---------- Supplied records ----------
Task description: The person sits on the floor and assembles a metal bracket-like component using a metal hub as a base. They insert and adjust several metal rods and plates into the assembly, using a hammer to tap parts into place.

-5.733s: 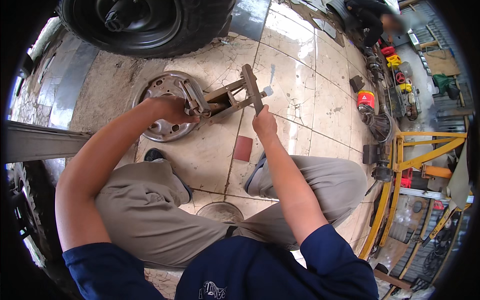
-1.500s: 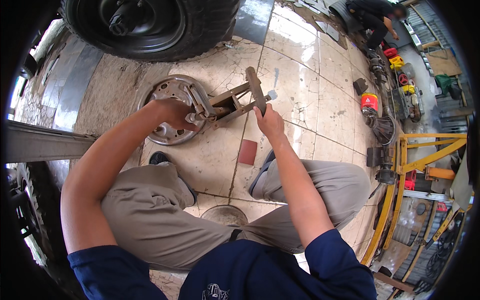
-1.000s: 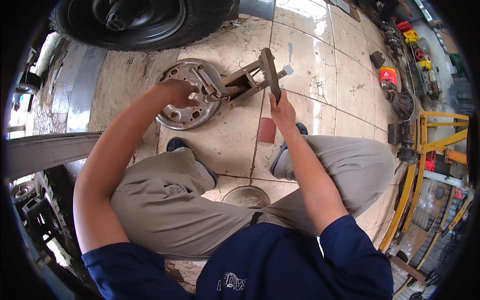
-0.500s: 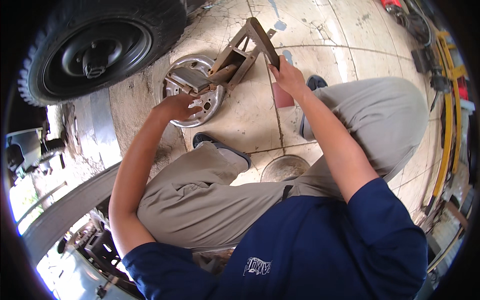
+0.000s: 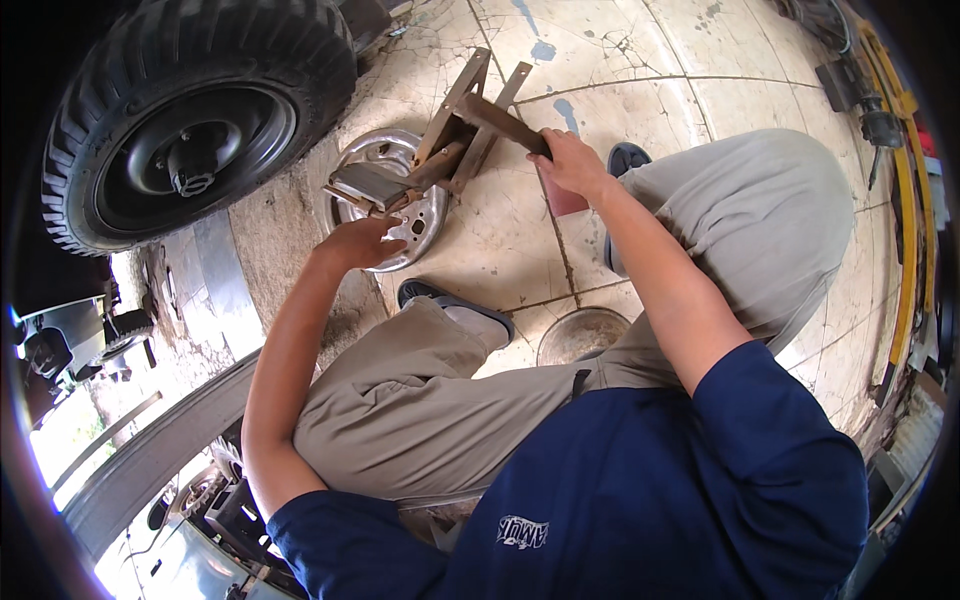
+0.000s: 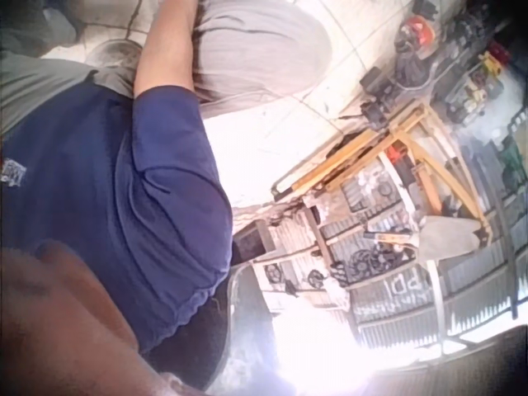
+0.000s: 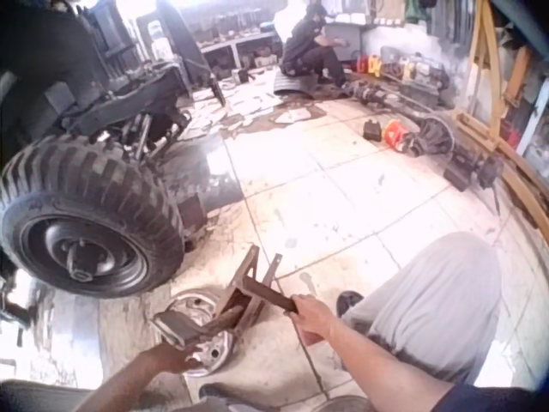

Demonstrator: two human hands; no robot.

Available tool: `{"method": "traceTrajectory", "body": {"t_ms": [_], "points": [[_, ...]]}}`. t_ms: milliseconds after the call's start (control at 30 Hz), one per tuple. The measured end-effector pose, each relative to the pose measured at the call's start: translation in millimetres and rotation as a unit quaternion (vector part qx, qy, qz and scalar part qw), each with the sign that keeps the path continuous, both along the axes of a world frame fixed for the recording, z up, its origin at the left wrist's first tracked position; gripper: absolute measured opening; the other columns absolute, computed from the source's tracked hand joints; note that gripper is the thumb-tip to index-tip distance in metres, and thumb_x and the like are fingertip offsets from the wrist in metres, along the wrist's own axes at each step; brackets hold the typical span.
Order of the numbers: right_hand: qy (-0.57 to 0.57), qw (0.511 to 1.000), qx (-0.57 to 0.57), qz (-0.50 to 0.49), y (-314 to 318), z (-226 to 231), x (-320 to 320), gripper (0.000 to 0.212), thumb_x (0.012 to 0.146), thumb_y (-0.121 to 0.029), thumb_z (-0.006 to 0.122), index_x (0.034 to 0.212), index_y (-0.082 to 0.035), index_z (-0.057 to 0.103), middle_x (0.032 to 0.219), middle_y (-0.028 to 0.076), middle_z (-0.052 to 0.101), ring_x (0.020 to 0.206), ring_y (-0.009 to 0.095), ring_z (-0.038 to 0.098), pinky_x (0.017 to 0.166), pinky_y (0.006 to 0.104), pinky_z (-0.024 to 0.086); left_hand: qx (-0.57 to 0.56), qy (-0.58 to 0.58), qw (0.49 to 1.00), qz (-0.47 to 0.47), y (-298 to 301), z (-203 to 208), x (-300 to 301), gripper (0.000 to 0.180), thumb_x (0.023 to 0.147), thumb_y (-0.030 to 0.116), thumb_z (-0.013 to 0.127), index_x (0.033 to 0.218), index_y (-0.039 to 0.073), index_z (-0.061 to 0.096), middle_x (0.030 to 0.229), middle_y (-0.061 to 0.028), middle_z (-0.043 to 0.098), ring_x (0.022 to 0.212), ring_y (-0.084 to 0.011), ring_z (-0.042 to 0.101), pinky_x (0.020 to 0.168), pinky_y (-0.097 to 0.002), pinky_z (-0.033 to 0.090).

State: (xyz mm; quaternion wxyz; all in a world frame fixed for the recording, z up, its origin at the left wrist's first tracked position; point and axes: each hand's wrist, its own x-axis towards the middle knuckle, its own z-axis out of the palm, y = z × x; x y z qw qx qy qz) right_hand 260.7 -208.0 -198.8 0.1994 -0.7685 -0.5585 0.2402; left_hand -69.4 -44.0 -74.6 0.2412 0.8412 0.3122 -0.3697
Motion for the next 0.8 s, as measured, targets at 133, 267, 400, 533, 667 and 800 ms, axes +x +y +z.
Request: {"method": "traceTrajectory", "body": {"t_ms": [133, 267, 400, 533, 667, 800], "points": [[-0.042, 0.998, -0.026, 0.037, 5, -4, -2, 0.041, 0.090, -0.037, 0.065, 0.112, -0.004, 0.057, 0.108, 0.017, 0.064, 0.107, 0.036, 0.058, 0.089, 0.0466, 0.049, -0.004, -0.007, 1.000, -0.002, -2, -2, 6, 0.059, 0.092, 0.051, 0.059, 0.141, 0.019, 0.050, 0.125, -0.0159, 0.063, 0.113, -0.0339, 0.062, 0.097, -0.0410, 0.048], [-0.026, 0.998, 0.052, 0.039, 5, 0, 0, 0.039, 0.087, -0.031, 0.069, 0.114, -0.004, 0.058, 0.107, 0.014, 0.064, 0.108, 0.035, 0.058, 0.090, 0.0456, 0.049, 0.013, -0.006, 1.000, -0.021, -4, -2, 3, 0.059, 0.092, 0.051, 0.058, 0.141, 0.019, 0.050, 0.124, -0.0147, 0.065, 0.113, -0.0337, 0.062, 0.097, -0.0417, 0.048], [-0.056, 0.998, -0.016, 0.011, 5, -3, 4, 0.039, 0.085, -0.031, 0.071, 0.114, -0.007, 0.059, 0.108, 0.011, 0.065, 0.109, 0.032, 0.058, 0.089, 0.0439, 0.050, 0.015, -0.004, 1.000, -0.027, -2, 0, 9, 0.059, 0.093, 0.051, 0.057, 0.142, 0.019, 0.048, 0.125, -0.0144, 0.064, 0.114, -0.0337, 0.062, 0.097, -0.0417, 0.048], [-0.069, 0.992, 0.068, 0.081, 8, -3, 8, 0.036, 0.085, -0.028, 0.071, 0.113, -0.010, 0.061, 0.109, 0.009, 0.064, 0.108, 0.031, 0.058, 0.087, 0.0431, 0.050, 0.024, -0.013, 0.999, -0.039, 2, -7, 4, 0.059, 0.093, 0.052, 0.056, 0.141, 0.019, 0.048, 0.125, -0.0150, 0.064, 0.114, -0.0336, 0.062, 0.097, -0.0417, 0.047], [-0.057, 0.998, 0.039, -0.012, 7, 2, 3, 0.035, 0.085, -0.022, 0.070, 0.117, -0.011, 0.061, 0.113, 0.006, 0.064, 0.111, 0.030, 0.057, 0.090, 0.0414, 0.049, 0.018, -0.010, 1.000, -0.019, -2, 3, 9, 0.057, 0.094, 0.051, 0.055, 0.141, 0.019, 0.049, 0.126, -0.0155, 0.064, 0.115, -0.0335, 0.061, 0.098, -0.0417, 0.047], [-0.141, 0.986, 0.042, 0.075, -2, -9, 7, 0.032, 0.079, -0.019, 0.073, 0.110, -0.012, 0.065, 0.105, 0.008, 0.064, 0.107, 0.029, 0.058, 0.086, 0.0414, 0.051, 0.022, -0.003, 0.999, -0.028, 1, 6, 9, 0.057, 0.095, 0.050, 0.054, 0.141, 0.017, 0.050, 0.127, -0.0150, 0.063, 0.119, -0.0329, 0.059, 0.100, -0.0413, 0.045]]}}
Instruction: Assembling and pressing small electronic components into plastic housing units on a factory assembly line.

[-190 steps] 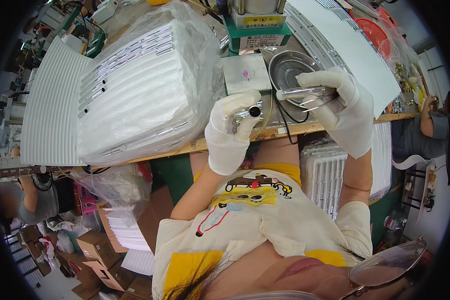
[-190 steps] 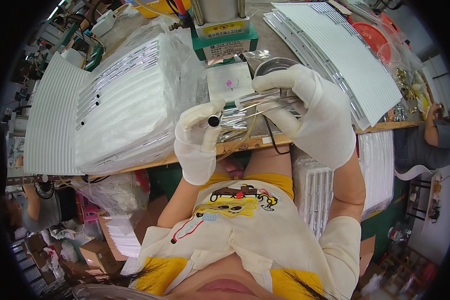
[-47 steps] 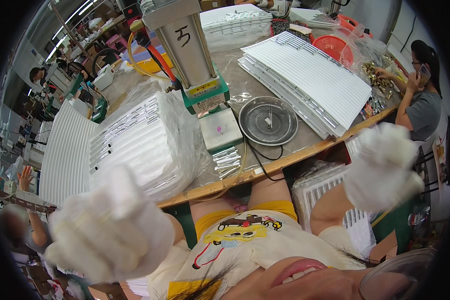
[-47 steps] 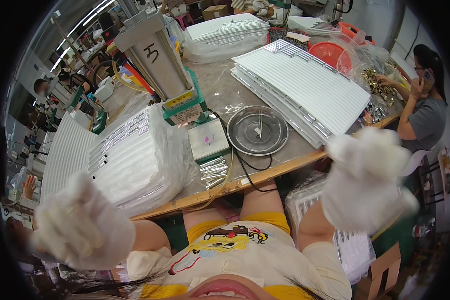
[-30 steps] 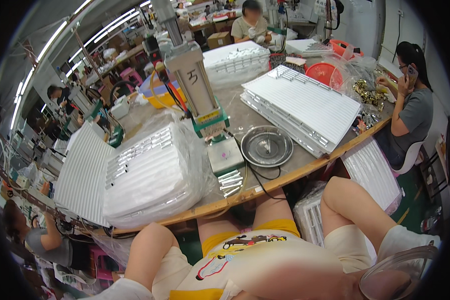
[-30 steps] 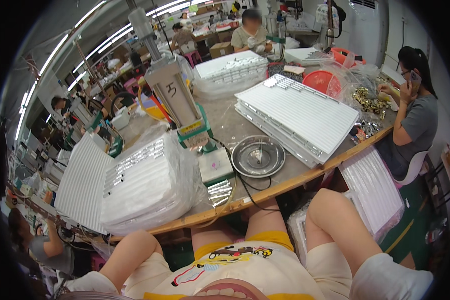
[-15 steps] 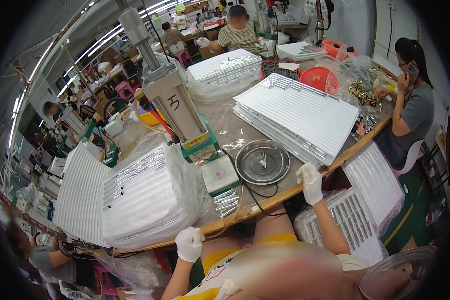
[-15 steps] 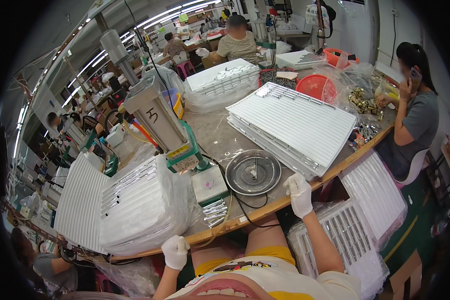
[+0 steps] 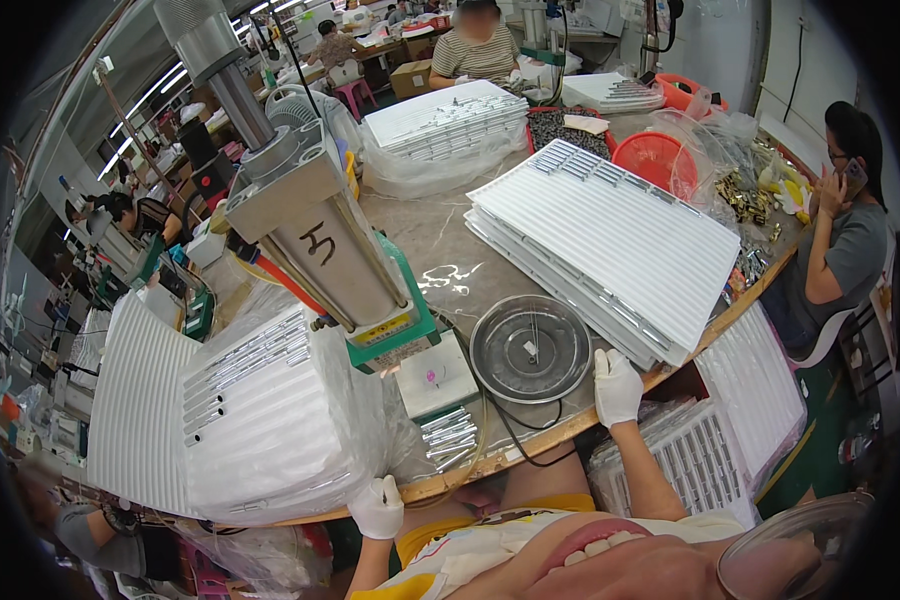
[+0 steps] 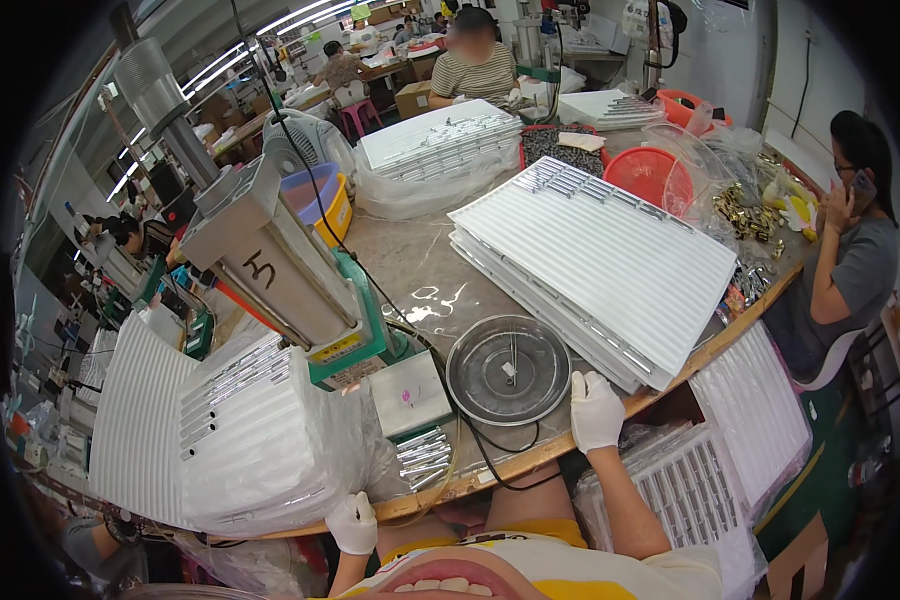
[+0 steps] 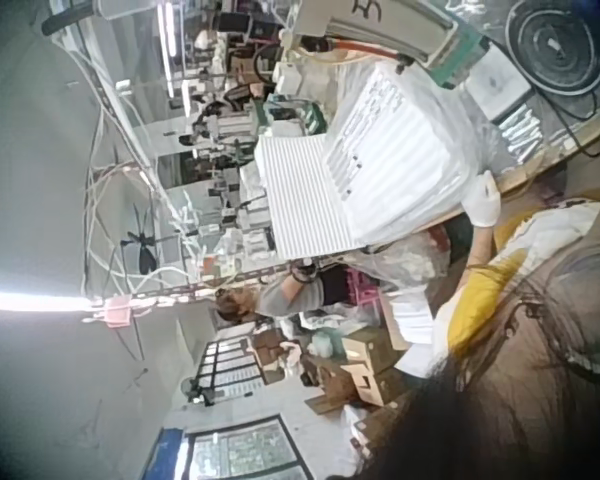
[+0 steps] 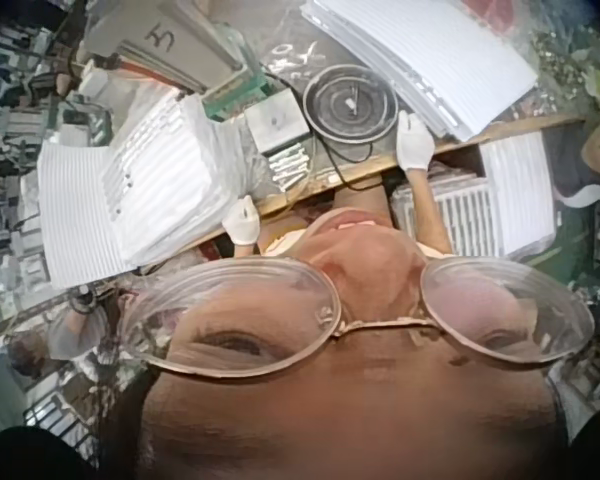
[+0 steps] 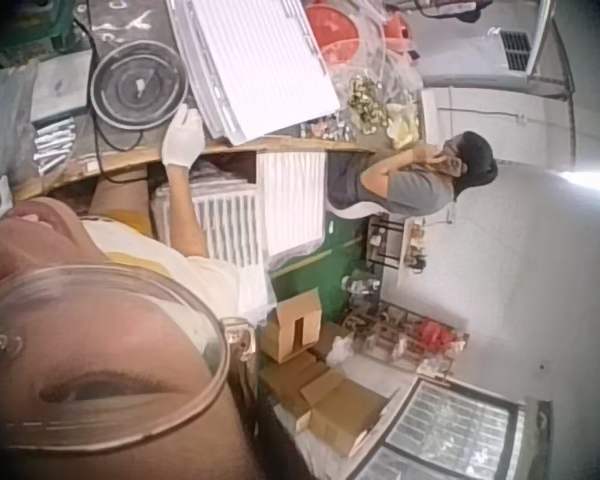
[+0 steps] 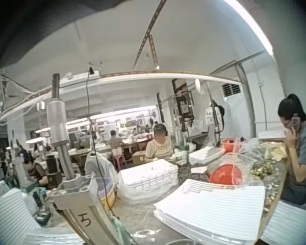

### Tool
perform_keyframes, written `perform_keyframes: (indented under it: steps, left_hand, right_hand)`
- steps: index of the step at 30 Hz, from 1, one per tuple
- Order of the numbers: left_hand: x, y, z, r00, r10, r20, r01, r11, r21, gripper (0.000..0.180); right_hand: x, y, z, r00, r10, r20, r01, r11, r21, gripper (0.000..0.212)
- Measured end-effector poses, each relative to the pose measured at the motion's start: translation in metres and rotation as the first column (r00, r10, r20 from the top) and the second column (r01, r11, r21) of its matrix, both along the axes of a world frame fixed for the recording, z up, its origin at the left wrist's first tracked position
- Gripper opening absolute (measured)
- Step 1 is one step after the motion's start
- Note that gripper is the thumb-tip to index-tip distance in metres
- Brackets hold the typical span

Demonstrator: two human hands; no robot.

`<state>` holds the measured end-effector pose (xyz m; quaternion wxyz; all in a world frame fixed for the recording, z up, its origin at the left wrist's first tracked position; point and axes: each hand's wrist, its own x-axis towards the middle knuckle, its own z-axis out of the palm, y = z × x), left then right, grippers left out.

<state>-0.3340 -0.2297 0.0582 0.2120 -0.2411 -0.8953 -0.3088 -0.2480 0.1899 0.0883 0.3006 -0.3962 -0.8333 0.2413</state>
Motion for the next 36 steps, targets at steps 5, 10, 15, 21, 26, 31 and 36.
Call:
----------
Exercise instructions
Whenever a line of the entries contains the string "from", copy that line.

Answer to this problem
Available tool: `{"method": "traceTrajectory", "body": {"t_ms": [_], "points": [[_, ...]]}}`. t_ms: milliseconds after the call's start (control at 30 Hz), one per tuple. The measured end-effector pose, each relative to the pose measured at the call's start: translation in millimetres and rotation as a unit quaternion (vector part qx, qy, qz and scalar part qw), each with the sign that keeps the path continuous, both along the axes of a world frame fixed for the recording, z up, its origin at the left wrist's first tracked position; gripper: absolute measured opening; the other columns absolute, computed from the source's tracked hand joints; note that gripper is the thumb-tip to index-tip distance in metres, and thumb_x and the like are fingertip offsets from the wrist in metres, along the wrist's own axes at each step; brackets hold the typical span.
- steps: index of the step at 30 Hz, from 1, one per tuple
- Measured end-effector poses, each relative to the pose measured at the motion's start: translation in metres and rotation as the first column (r00, r10, r20 from the top) and the second column (r01, r11, r21) of its matrix, both along the axes of a world frame fixed for the recording, z up, its origin at the left wrist's first tracked position

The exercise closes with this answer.